In relative positioning, either in the static or kinematic mode, we are using the popular single -, double -, or triple difference functions to determine the accurate relative location of two or more receivers and take advantage of error cancellation/reduction when differencing the observables. The geometry-free solutions, which do not parameterize the position of the receiver explicitly, are suitable to discover and possibly remove cycle slips in preprocessing. A major part of this unit is devoted to the powerful LAMBDA (least-squares ambiguity decorrelation adjustment) technique to fix the estimated ambiguities to integer. Whenever centimeter-accurate relative positioning is needed, it is necessary to determine and fix the integer values of the ambiguities.
SU 3250 Survey Measurement and Adjustment (credit, MTU). This course is part of the undergraduate program in surveying. It consists of GPS 401, plus parts of GPS 403, plus some additional material. Large portion of GPS 403 were incorporated that pertain to the statistical interpretation of error ellipses and various statistical tests. Because of its significance and generality, the observation equation adjustment model with a priori information on the parameters is placed at the center of the course and extensively applied in laboratories to implement minimal constraints, quality control of observations, study variant and invariant quantities, and study the impact of different coordinate system definitions. 3 Cr; MTU prerequisites apply.
SU 4060 Principle of Geodesy (credit, MTU). This course is part of the undergraduate program in surveying. It consists of GPS 441, plus parts of GPS 442 and GPS 443 which exclude lengthy derivations that heavily depend on elements from differential geometry. Undergraduate students taking this course are not expected to have completed a course of Differential Geometry. 3 Cr; MTU prerequisites apply, SU 3250 or equivalent
SU 5020 Data Analysis and Adjustment (credit, MTU). This is a graduate course and offered as part of the Program on Geospatial Technology. It is designed for students who desire a deep understanding of adjustment. Therefore the courses GPS 401, 402, and 403 were combined without deleting any material. 3 Cr; MTU prerequisites apply.
SU 5021 Geodetic Models (credit, MTU). This is a graduate course and offered as part of the Program on Geospatial Technology. It is designed for students who desire a deep understanding of geodesy. Therefore the courses GPS 441, 442, and 443 were combined without deleting any material. 3 Cr; MTU prerequisites apply.
SU 5022 Positioning with GNSS (credit, MTU). This is a graduate course and offered as part of the Program on Geospatial Technology. It is designed for students who desire a deep understanding of positioning with GNSS. Therefore the courses GPS 570, 571, and 572 were combined without deleting any material. 3 Cr; MTU prerequisites apply.
SU 5023 Geospatial Positioning (credit, MTU).
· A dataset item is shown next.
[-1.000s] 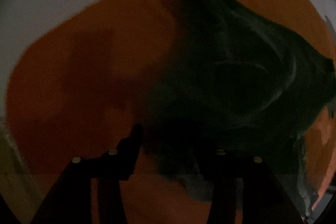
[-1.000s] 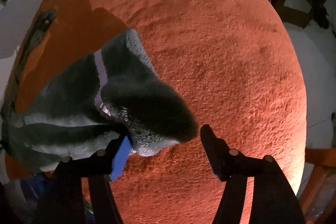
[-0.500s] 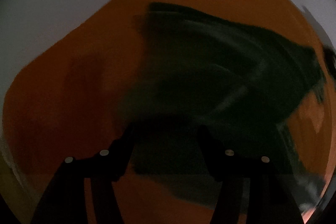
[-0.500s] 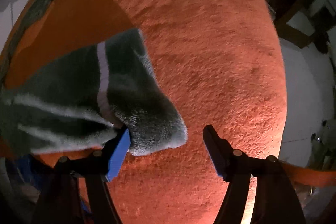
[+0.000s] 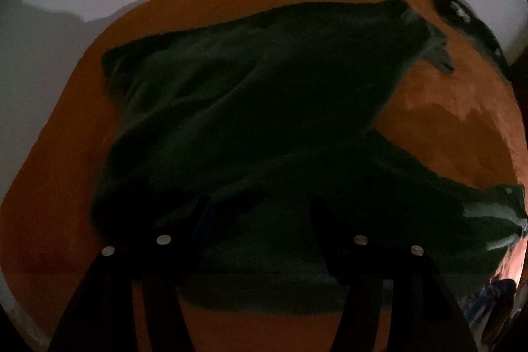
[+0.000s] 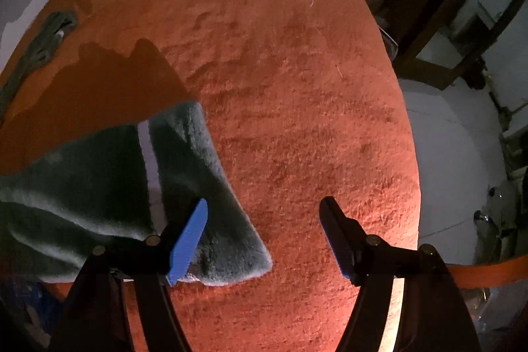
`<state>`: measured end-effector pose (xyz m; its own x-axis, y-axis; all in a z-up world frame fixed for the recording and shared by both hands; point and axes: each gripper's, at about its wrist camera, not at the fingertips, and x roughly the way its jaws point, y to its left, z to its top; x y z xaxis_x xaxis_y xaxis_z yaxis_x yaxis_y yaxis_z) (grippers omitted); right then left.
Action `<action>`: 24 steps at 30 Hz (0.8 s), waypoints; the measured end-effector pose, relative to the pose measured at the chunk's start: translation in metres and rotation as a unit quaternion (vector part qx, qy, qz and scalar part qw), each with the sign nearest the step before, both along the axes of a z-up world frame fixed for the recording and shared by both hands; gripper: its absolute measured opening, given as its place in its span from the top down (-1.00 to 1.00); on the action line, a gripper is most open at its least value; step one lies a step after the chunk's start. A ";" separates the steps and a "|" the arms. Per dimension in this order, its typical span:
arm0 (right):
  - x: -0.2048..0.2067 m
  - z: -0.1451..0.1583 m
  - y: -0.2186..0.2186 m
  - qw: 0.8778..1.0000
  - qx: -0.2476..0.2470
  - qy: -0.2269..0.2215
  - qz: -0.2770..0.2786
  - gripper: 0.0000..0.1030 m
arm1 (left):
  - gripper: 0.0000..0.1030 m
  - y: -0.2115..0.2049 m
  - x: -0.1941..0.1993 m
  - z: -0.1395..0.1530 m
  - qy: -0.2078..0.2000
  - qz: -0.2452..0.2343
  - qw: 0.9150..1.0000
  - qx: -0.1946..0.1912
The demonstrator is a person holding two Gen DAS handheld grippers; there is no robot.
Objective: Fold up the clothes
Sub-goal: 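Fold the hem over the body with the right gripper and release it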
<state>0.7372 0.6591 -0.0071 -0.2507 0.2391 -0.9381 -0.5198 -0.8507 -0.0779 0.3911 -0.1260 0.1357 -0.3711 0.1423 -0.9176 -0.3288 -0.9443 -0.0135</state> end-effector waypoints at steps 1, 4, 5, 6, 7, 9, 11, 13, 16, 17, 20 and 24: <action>-0.006 -0.008 0.014 1.000 0.000 0.001 0.003 -0.34 | -0.20 0.002 0.001 0.001 0.007 -0.005 1.000 -0.001; -0.008 -0.010 0.012 1.000 -0.006 0.001 0.009 -0.34 | -0.20 0.010 -0.002 -0.003 0.038 -0.027 0.999 -0.025; -0.009 -0.011 0.009 1.000 -0.007 0.001 0.010 -0.34 | -0.20 0.012 -0.001 -0.003 0.049 -0.034 0.998 -0.034; -0.010 -0.012 0.007 1.000 -0.009 0.000 0.012 -0.34 | -0.20 0.016 0.001 -0.001 0.062 -0.043 0.996 -0.041; -0.010 -0.012 0.005 1.000 -0.011 -0.002 0.014 -0.34 | -0.20 0.020 0.003 0.000 0.076 -0.051 0.995 -0.048; -0.012 -0.016 0.001 1.000 -0.006 -0.005 0.018 -0.34 | -0.20 0.028 0.009 0.003 0.105 -0.070 0.990 -0.063; -0.014 -0.015 0.000 1.000 -0.001 0.000 0.022 -0.34 | -0.20 0.037 0.016 0.002 0.123 -0.094 0.985 -0.080; -0.015 -0.006 -0.002 0.999 0.005 0.020 0.027 -0.34 | -0.20 0.046 0.018 -0.006 0.117 -0.115 0.983 -0.089; -0.020 0.008 -0.003 0.998 0.005 0.058 0.031 -0.37 | -0.20 0.052 0.014 -0.012 0.101 -0.120 0.984 -0.084; -0.025 0.011 -0.003 0.997 -0.002 0.067 0.032 -0.40 | -0.20 0.053 0.011 -0.013 0.102 -0.115 0.984 -0.085; -0.047 0.006 0.003 0.996 -0.029 0.082 0.028 -0.50 | -0.26 0.053 -0.003 -0.011 0.111 -0.090 0.986 -0.090; -0.078 -0.014 0.016 0.994 -0.059 0.089 0.010 -0.50 | -0.33 0.044 -0.021 -0.022 0.098 -0.049 0.990 -0.084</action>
<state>0.6593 0.6747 -0.0214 -0.4192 0.1243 -0.8993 -0.4995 -0.8587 0.1142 0.3700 -0.0821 0.1139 -0.5359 0.0372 -0.8435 -0.4001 -0.8909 0.2149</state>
This is a graduate course and offered as part of the Program on Geospatial Technology. It is designed for interdisciplinary students who acquire a thorough understanding of adjustments, geodesy, and positioning with GNSS provided in one course. Therefore the courses GPS 401, 403, 441, 443, 570, 571, and 572 were combined. When deciding which material to include, preference was given to the GNSS courses 570, 571, and 572. Note that the course GPS 442 which deals primarily with the mixed adjustment model has been excluded. In addition, all mathematical material that requires advanced understanding of Differential Geometry has been excluded.3 Cr; MTU prerequisites apply, which positively includes calculus, statistics, and matrices.